++++ DATA
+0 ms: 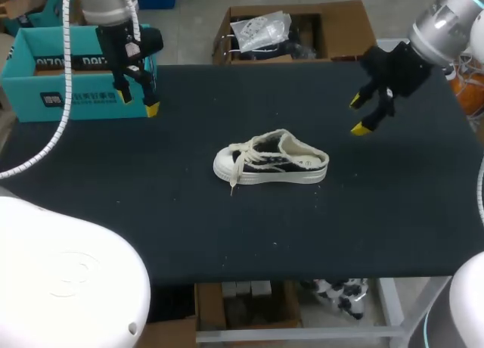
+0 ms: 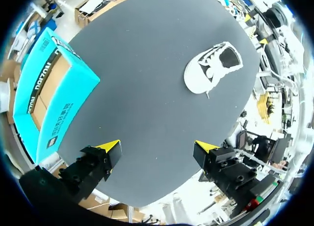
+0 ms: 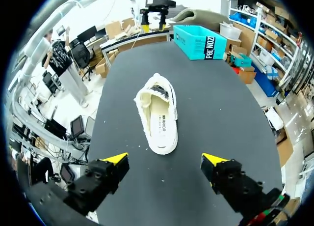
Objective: Open the shoe tongue, take the insole out of the shoe, put the insole back into the shoe, and pack the shoe into the shoebox
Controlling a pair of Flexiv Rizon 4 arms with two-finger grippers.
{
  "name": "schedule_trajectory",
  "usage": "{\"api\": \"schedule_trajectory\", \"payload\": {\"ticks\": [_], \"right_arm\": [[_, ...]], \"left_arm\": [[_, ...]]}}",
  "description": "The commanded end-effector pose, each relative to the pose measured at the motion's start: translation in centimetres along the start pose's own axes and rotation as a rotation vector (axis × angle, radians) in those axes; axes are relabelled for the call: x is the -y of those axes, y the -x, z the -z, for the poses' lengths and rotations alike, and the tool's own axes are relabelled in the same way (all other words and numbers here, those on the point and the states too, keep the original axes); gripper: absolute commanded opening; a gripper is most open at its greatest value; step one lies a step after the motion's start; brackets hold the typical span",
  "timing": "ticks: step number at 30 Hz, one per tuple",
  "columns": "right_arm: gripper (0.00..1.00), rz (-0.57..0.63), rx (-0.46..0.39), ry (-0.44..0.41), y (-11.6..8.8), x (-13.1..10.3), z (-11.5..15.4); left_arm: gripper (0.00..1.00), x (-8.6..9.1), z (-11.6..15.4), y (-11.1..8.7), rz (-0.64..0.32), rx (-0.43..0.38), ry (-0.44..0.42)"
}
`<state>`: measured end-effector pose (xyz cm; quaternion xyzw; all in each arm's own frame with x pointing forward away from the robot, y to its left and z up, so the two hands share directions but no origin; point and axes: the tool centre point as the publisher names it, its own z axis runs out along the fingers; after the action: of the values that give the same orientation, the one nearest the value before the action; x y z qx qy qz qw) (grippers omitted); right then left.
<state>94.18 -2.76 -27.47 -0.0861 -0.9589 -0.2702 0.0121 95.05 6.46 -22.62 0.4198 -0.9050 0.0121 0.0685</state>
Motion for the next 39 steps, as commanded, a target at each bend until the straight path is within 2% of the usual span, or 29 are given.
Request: {"api": "schedule_trajectory", "payload": {"ticks": [1,9,10,13,16,19,20,23,27,29,33,39], "right_arm": [[1.00,0.005,0.060,0.048,-0.4,0.9,-0.3],[1.00,0.005,0.060,0.048,-0.4,0.9,-0.3],[1.00,0.005,0.060,0.048,-0.4,0.9,-0.3],[1.00,-0.011,0.062,0.056,-0.4,1.2,-0.9],[1.00,-0.038,0.055,0.118,-0.6,2.1,-2.7],[1.00,-0.041,0.052,0.181,-1.1,2.6,-4.3],[1.00,-0.043,0.049,0.196,-1.1,2.7,-4.7],[1.00,-0.040,0.046,0.224,-1.3,2.8,-5.9],[1.00,-0.038,0.047,0.252,-1.3,2.6,-7.7],[1.00,-0.036,0.036,0.252,-1.2,2.3,-8.8],[1.00,-0.027,0.026,0.278,-0.8,2.2,-10.1],[1.00,-0.029,0.019,0.322,-0.1,1.9,-12.0]], "left_arm": [[1.00,-1.1,0.0,-1.1,0.177,0.102,-0.089],[1.00,-1.1,0.0,-1.1,0.177,0.102,-0.089],[1.00,-0.7,0.2,-1.6,0.181,0.063,-0.081],[1.00,0.4,-0.3,-3.8,0.289,0.042,-0.079],[1.00,1.7,-0.7,-5.5,0.424,-0.011,-0.057],[1.00,2.8,-1.0,-7.1,0.513,-0.015,-0.045],[1.00,3.1,-1.1,-7.7,0.504,-0.031,-0.029],[1.00,4.2,-1.2,-9.0,0.575,-0.030,-0.024],[1.00,5.8,-1.9,-10.2,0.605,-0.067,0.010],[1.00,6.3,-2.5,-10.9,0.584,-0.081,0.043],[1.00,7.4,-3.6,-12.3,0.569,-0.075,0.079],[1.00,8.3,-4.3,-13.6,0.545,-0.077,0.090]]}}
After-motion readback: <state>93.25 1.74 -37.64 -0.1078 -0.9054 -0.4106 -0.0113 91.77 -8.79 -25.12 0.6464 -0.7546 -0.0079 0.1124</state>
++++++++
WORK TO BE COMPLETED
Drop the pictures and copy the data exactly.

ANSWER BELOW
+0 ms: 
+0 ms: 
+0 ms: 
Objective: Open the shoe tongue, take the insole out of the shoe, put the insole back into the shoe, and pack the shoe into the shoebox
Controlling a pair of Flexiv Rizon 4 arms with two-finger grippers.
{
  "name": "schedule_trajectory",
  "usage": "{\"api\": \"schedule_trajectory\", \"payload\": {\"ticks\": [_], \"right_arm\": [[_, ...]], \"left_arm\": [[_, ...]]}}",
  "description": "The commanded end-effector pose, each relative to the pose measured at the motion's start: translation in centimetres along the start pose's own axes and rotation as a rotation vector (axis × angle, radians) in those axes; axes are relabelled for the call: x is the -y of those axes, y the -x, z the -z, for the poses' lengths and rotations alike, and the tool's own axes are relabelled in the same way (all other words and numbers here, those on the point and the states too, keep the original axes); gripper: absolute commanded opening; a gripper is most open at its greatest value; step one lies a step after the motion's start; brackets hold the typical span",
  "timing": "ticks: step number at 30 Hz, one per tuple",
  "columns": "right_arm: gripper (0.00..1.00), rz (-0.57..0.63), rx (-0.46..0.39), ry (-0.44..0.41), y (-11.6..8.8), x (-13.1..10.3), z (-11.5..15.4); left_arm: gripper (0.00..1.00), x (-8.6..9.1), z (-11.6..15.4), y (-11.1..8.7), rz (-0.64..0.32), rx (-0.43..0.38), ry (-0.44..0.42)"
}
`<state>`: measured end-effector pose (xyz cm; quaternion xyzw; all in each arm's own frame with x pointing forward away from the robot, y to its left and z up, so the two hands share directions but no origin; point and axes: the tool centre point as the publisher names it, its own z axis runs out along the fingers; after the action: of the values that give the same orientation, the one nearest the value before the action; x y z qx qy qz qw) (grippers omitted); right then left.
<state>94.18 -2.76 -27.47 -0.0861 -0.9589 -0.2702 0.0121 95.05 6.46 -22.62 0.4198 -0.9050 0.0121 0.0685</state>
Motion for the next 39 steps, as commanded, a target at each bend until the straight path is within 2% of the usual span, or 29 are given.
Request: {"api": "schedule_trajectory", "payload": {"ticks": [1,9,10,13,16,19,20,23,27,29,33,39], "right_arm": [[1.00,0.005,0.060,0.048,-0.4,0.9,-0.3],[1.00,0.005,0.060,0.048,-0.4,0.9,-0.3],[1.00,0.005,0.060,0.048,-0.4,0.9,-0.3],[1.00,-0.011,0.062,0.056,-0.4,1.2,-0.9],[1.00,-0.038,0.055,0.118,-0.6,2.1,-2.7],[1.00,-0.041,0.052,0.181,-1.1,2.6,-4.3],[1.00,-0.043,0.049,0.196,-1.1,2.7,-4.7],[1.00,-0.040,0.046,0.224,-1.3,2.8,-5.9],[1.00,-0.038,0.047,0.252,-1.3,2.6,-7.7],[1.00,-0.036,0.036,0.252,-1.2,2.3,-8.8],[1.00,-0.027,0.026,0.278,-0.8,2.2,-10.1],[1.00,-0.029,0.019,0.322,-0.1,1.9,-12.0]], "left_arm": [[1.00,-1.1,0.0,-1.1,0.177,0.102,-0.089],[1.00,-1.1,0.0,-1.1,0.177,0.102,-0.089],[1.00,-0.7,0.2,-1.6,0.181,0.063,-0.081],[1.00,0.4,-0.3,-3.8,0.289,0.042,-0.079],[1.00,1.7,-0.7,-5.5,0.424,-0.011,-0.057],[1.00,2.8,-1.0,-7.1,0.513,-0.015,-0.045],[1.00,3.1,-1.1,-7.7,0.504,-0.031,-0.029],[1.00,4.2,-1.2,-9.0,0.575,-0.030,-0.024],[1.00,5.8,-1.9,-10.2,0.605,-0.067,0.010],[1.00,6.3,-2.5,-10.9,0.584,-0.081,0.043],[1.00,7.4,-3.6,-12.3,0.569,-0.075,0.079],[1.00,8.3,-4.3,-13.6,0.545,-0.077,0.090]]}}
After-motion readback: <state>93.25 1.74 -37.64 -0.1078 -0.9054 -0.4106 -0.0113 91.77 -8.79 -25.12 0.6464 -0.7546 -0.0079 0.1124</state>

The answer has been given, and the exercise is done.